--- HOW TO COMPLETE THIS TASK ---
Reprint all records below exactly. No images.

[Start of section]

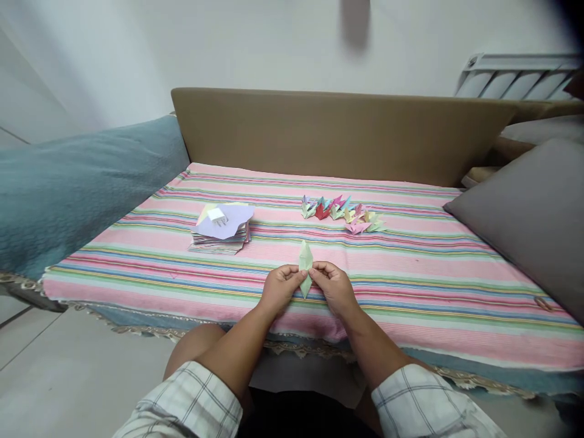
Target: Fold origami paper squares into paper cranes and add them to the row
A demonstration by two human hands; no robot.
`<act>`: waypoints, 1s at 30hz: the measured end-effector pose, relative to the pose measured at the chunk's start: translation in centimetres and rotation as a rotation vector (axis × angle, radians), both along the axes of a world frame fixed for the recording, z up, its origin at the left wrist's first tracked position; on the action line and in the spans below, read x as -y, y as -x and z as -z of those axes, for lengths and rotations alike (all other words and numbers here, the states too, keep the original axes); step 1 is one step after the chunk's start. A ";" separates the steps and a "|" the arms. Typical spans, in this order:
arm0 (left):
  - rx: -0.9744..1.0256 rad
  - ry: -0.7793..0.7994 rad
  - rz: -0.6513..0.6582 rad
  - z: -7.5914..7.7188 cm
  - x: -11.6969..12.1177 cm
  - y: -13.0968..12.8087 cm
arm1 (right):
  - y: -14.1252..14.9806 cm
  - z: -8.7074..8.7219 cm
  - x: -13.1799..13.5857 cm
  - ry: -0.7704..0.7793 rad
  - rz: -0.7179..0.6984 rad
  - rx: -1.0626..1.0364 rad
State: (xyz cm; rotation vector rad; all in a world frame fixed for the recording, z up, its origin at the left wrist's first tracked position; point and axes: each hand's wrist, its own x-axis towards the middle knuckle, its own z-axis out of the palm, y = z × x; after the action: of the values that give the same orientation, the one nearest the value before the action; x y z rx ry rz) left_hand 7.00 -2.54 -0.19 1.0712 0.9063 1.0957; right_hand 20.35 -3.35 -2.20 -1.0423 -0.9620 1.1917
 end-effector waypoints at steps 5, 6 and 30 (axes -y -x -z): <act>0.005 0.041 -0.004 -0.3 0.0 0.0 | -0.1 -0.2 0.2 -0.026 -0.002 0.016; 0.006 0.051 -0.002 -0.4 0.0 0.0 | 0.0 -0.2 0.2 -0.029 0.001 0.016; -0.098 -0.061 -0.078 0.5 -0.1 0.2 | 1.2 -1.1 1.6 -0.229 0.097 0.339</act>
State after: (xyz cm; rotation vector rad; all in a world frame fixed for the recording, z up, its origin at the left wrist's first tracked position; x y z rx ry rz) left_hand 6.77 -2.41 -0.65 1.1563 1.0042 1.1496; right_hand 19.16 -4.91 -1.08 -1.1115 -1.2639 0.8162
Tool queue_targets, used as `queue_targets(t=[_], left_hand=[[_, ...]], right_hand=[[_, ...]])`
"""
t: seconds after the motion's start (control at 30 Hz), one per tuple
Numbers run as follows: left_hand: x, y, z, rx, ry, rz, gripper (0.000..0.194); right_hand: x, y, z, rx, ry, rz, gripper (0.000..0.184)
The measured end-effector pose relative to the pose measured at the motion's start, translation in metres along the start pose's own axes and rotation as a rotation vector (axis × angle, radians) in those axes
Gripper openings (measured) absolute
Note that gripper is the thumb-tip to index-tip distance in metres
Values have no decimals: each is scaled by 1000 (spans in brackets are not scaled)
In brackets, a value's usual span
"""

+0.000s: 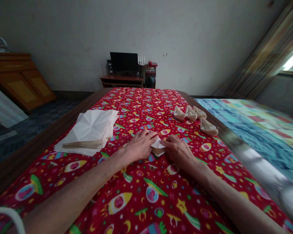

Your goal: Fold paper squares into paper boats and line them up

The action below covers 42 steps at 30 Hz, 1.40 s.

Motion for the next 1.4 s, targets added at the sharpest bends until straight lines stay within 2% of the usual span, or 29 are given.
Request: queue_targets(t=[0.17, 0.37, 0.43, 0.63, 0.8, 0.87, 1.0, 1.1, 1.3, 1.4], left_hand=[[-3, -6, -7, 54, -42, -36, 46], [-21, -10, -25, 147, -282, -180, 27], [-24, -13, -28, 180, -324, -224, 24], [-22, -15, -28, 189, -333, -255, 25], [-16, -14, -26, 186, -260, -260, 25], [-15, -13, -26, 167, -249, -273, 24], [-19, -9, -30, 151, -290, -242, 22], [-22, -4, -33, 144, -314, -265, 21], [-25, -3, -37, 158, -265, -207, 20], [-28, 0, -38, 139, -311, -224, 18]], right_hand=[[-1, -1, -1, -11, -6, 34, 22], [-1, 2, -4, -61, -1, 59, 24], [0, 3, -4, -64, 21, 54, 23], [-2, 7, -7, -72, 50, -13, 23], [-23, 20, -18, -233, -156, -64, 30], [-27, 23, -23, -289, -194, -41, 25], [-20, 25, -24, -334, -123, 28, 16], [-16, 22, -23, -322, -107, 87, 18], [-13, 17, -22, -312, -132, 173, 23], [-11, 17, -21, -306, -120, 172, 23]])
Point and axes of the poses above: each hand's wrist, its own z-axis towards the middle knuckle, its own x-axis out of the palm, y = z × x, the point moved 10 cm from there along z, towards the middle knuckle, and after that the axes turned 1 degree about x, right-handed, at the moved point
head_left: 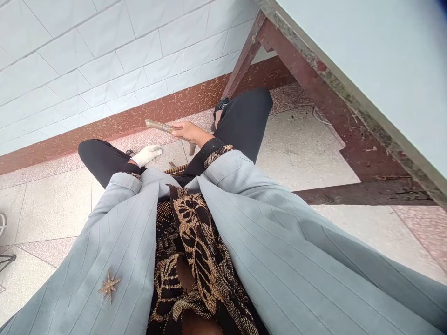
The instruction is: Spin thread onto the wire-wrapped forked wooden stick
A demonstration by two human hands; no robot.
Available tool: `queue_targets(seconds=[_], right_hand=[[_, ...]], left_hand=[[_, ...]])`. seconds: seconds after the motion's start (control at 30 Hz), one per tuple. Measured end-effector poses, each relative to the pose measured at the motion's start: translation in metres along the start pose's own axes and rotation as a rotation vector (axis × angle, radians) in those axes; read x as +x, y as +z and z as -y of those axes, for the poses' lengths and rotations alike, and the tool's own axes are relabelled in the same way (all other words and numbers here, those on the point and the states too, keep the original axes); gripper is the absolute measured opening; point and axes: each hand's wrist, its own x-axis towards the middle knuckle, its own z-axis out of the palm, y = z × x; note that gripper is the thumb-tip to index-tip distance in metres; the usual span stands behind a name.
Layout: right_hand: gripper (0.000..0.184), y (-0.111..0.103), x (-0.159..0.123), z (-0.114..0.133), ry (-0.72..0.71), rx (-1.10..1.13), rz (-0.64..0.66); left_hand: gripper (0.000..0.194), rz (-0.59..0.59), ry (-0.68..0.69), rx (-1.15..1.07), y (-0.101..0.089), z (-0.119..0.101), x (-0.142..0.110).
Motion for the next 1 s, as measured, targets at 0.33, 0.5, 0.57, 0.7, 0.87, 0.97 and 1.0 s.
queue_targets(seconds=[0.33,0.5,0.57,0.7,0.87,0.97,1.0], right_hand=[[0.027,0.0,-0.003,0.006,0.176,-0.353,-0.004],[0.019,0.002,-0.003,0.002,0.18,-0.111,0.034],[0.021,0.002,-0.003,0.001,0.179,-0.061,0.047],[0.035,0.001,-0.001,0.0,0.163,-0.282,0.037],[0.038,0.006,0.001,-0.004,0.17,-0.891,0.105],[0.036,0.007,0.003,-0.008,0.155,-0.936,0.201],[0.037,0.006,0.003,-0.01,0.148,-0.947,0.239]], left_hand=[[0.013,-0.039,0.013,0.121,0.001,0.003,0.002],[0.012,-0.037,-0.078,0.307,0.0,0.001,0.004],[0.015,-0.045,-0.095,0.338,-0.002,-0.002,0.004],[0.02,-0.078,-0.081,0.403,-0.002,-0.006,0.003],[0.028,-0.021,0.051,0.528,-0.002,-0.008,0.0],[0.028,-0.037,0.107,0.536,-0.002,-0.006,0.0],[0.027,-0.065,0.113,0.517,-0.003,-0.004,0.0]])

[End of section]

--- RESULT FOR THIS EXERCISE ---
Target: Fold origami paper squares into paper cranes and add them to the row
A demonstration by two human hands; no robot.
`<act>`: waypoints, 1s at 30hz: the measured end-effector pose, relative to the pose measured at the chunk's start: translation in centimetres and rotation as a rotation vector (axis × angle, radians), both along the axes of a world frame fixed for the recording, z up, its origin at the left wrist's first tracked position; on the action line and in the spans below, read x as -y, y as -x and z as -z of those axes, for lengths and rotations alike (all other words and numbers here, the states too, keep the original axes); step 1 is one step after the chunk's start. A ";" separates the steps and a "|" the arms. Typical spans, in this order:
arm0 (left):
  - rx: -0.9744..1.0256 rad
  - ry: -0.7793..0.7994 rad
  - rz: -0.6513..0.6582 rad
  - z: -7.5914..7.7188 cm
  - x: -11.6969..12.1177 cm
  - y: -13.0968..12.8087 cm
arm1 (right):
  - y: -14.1252..14.9806 cm
  - z: -8.7074..8.7219 cm
  - x: -13.1799..13.5857 cm
  - ry: -0.7704..0.7793 rad
  - rz: -0.7179..0.6984 rad
  - rx: -1.0626..1.0364 rad
State: (xyz cm; rotation vector rad; all in a world frame fixed for the recording, z up, its origin at the left wrist's first tracked position; point and axes: each hand's wrist, its own x-axis towards the middle knuckle, its own z-axis out of the palm, y = z × x; after the action: of the values that give the same orientation, the one nearest the value before the action; x y z rx ry rz) left_hand 7.00 -2.54 -0.19 1.0712 0.9063 1.0957; right_hand 20.35 -3.35 -2.20 -1.0423 -0.9620 1.1917
 end-effector waypoints at steps 5, 6 and 30 (axes -y -x -z): <act>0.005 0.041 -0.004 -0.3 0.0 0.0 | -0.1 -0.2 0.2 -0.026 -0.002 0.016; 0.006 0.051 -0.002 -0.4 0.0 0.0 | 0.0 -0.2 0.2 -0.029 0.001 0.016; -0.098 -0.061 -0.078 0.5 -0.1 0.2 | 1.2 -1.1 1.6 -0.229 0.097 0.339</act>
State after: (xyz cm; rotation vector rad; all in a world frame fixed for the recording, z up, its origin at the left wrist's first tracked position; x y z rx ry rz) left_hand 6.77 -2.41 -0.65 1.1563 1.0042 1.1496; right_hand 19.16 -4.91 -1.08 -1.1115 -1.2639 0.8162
Tool queue_targets, used as `queue_targets(t=[_], left_hand=[[_, ...]], right_hand=[[_, ...]])`
"""
t: seconds after the motion's start (control at 30 Hz), one per tuple
Numbers run as follows: left_hand: x, y, z, rx, ry, rz, gripper (0.000..0.194); right_hand: x, y, z, rx, ry, rz, gripper (0.000..0.184)
The measured end-effector pose relative to the pose measured at the motion's start, translation in metres along the start pose's own axes and rotation as a rotation vector (axis × angle, radians) in those axes
Gripper openings (measured) absolute
Note that gripper is the thumb-tip to index-tip distance in metres
Values have no decimals: each is scaled by 1000 (spans in brackets are not scaled)
In brackets, a value's usual span
"""

+0.000s: 

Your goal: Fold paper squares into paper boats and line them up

The action below covers 42 steps at 30 Hz, 1.40 s.

Motion for the next 1.4 s, targets added at the sharpest bends until straight lines stay within 2% of the usual span, or 29 are given.
Request: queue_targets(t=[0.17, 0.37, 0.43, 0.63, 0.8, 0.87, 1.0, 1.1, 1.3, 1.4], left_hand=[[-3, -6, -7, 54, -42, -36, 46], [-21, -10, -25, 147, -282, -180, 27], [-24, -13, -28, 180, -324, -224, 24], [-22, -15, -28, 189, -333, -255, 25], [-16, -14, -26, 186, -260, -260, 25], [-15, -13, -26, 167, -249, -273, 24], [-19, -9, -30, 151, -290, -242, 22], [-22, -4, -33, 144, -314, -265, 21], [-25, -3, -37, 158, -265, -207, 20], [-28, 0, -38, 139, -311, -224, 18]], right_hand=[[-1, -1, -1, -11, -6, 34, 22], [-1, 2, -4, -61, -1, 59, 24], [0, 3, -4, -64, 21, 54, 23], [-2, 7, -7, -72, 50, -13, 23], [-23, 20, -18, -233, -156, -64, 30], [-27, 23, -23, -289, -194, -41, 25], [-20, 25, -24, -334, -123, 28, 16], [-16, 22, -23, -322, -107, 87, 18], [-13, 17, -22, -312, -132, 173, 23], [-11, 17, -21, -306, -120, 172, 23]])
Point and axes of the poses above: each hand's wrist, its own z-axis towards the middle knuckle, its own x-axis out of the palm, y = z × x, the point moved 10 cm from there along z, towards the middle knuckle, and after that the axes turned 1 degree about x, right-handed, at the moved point
head_left: 
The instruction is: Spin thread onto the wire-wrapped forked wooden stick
A demonstration by two human hands; no robot.
Available tool: `queue_targets(seconds=[_], right_hand=[[_, ...]], left_hand=[[_, ...]])`. seconds: seconds after the motion's start (control at 30 Hz), one per tuple. Measured end-effector poses, each relative to the pose measured at the motion's start: translation in metres along the start pose's own axes and rotation as a rotation vector (axis × angle, radians) in those axes; read x as +x, y as +z and z as -y of those axes, for the poses' lengths and rotations alike, and the tool's own axes are relabelled in the same way (all other words and numbers here, those on the point and the states too, keep the original axes); gripper is the absolute measured opening; point and axes: each hand's wrist, its own x-axis towards the middle knuckle, its own z-axis out of the palm, y = z × x; note that gripper is the thumb-tip to index-tip distance in metres; the usual span stands behind a name.
Layout: right_hand: gripper (0.000..0.184), y (-0.111..0.103), x (-0.159..0.123), z (-0.114..0.133), ry (-0.72..0.71), rx (-1.10..1.13), rz (-0.64..0.66); left_hand: gripper (0.000..0.194), rz (-0.59..0.59), ry (-0.68..0.69), rx (-1.15..1.07), y (-0.101..0.089), z (-0.119..0.101), x (-0.142..0.110).
Motion for the next 1 s, as measured, targets at 0.33, 0.5, 0.57, 0.7, 0.87, 0.97 and 1.0 s.
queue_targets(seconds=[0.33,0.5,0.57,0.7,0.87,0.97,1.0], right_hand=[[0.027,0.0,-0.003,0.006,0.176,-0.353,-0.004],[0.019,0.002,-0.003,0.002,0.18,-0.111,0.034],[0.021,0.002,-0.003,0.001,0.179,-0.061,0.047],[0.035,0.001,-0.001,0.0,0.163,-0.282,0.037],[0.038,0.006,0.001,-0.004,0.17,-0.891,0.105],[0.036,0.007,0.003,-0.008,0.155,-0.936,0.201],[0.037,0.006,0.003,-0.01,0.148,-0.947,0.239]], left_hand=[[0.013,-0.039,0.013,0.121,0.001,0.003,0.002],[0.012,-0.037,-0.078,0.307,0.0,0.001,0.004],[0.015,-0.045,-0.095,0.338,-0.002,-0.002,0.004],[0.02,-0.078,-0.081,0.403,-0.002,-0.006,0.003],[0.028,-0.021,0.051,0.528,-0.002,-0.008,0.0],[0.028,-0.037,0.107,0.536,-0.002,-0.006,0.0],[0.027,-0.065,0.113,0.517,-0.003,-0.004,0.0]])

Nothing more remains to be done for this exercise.